Stuff about Innovation and Technology
VR Fitness
Games and fitness continue to be the leading apps for VR/AR, and last week Zuckerberg teased a mixed-reality fencing game on the pending Oculus Quest Pro. It’s a short video demonstrating passthrough VR, which takes a live shot of the world around you and overlays elements. Essentially, you have an iPhone-equivalent device strapped an inch from your eyes that’s filming the world in front of you and adding virtual bits. While the passthrough video strategy might mitigate some nausea that people experience with VR, the system is still inferior to AR devices that allow your eyes to receive photons from the real world instead. In other VR fitness news, popular Gym Class Basketball VR, which enables you to work up a sweat in a pickup game with up to eight other geographically dispersed players, raised $8M in VC funding in August. I think 2023/2024 for mixed reality will be very similar to 2007 for smartphones – bringing us the 1.0 version that will give us a glimpse of what will ultimately become a 1B+ unit market in a decade’s time. I am still a little skeptical of passthrough VR, but I am looking forward to trying it out with more apps available next year. The idea of turning your living room (or any space) into a studio for playing, working, and creating is going to be a blast. Imagine playing “the floor is lava” with AR (or passthrough VR) when your brain is convinced your floor is actual lava! Given the way our brains process virtual inputs, simulating the sight and sound of lava in your house might actually save on heating bills!

VR Analgesia
In other VR news, patients undergoing surgery require far less anesthesia when they are using VR. MIT Technology Review reports: “The VR group requested significantly lower levels of the sedative propofol—in this case used to numb the pain in the hand—than the non-VR group. They received 125.3 milligrams per hour, in comparison to an average of 750.6 milligrams per hour.” This finding is consistent with other studies indicating that pain perception is mitigated during VR, including sports.

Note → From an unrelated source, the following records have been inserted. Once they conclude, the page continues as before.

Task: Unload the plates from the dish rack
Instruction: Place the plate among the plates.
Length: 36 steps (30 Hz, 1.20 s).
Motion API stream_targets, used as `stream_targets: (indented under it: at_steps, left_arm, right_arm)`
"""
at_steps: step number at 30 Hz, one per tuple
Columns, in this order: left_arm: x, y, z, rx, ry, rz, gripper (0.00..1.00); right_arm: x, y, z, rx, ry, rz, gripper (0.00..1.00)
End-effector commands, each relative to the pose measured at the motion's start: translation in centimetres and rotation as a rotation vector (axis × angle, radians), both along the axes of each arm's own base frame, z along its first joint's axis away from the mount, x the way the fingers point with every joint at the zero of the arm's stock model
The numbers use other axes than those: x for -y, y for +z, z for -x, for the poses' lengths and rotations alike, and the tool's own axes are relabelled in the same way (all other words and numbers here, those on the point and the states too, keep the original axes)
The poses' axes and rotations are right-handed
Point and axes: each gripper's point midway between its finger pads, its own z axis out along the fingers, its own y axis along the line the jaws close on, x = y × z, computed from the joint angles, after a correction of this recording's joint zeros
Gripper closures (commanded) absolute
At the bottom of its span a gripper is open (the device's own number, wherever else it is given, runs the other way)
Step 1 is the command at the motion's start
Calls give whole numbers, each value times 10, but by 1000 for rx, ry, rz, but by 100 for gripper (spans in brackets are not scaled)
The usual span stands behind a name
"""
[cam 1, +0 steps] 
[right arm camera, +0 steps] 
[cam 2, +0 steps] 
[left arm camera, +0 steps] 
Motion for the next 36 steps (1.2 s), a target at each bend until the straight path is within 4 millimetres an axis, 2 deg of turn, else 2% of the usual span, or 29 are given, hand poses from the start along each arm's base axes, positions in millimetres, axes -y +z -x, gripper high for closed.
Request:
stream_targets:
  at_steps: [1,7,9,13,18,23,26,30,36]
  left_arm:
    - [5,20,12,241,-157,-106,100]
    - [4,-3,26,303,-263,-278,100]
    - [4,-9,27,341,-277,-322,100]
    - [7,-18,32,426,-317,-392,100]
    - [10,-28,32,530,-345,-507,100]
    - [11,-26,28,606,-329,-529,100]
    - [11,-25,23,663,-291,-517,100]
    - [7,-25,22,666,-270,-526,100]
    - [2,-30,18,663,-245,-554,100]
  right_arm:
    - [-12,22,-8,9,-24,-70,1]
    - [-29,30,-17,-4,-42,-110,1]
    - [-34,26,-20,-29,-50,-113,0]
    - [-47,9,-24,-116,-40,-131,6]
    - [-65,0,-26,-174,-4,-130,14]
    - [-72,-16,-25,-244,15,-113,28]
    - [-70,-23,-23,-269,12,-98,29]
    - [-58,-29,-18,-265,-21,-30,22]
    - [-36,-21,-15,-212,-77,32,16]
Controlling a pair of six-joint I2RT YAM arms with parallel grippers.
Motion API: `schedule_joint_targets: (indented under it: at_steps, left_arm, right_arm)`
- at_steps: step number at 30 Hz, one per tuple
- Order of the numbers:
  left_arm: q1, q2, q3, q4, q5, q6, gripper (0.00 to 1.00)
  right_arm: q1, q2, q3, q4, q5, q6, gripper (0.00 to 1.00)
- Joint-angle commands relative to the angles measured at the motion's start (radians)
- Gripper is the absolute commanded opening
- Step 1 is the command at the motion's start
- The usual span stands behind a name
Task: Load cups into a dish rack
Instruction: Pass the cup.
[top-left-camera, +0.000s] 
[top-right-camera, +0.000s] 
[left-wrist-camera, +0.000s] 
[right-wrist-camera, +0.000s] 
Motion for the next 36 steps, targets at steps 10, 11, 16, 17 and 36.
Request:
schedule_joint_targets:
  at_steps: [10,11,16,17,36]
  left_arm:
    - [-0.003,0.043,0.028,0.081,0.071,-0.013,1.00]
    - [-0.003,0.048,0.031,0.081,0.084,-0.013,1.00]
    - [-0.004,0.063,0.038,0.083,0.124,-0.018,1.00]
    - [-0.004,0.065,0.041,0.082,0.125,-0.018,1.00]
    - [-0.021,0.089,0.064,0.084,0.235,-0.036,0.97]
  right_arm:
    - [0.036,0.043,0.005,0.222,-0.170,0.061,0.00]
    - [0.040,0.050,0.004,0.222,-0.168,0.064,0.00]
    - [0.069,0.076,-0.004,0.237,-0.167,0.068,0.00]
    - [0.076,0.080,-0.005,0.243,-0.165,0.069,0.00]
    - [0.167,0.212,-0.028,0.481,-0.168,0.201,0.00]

Back to the Future: Revisiting the Birth of the “Information Superhighway”
I am interested in the early 1990s for a variety of reasons, but primarily because it represents the time period just before Netscape 1.0 and the Internet began to blossom. All of the pieces of the puzzle were there – the future Internet was tangibly in the air – but people couldn’t quite grasp or articulate it (Wired Magazine didn’t publish its first issue until 1993). Back then, it took minutes to download a single image, and communication was largely text-based on early bulletin boards (BBS). In the US, Prodigy, AOL, and CompuServe were providing walled-garden dial-up services and just beginning to contemplate adding the world wide web as a feature. Combined, these services saw 25% y/y growth to 5M users in 1994 against a backdrop of 60M PCs. From a 1994 NYT article:
Consumer on-line systems, which typically charge fees of $10 to $30 a month, use point-and-click computer mouse software to give users relatively simple and immediate access over phone lines to a variety of services. These typically include news, online, shopping, financial and stock market data, electronic mail, libraries of software and technical information, entertainment listings, games, advertising and discussion groups. Some of these consumer services already offer, and others plan to offer, access to the Internet, a world-wide network of some 2.2 million host computers that provide information and services to an estimated 25 million people.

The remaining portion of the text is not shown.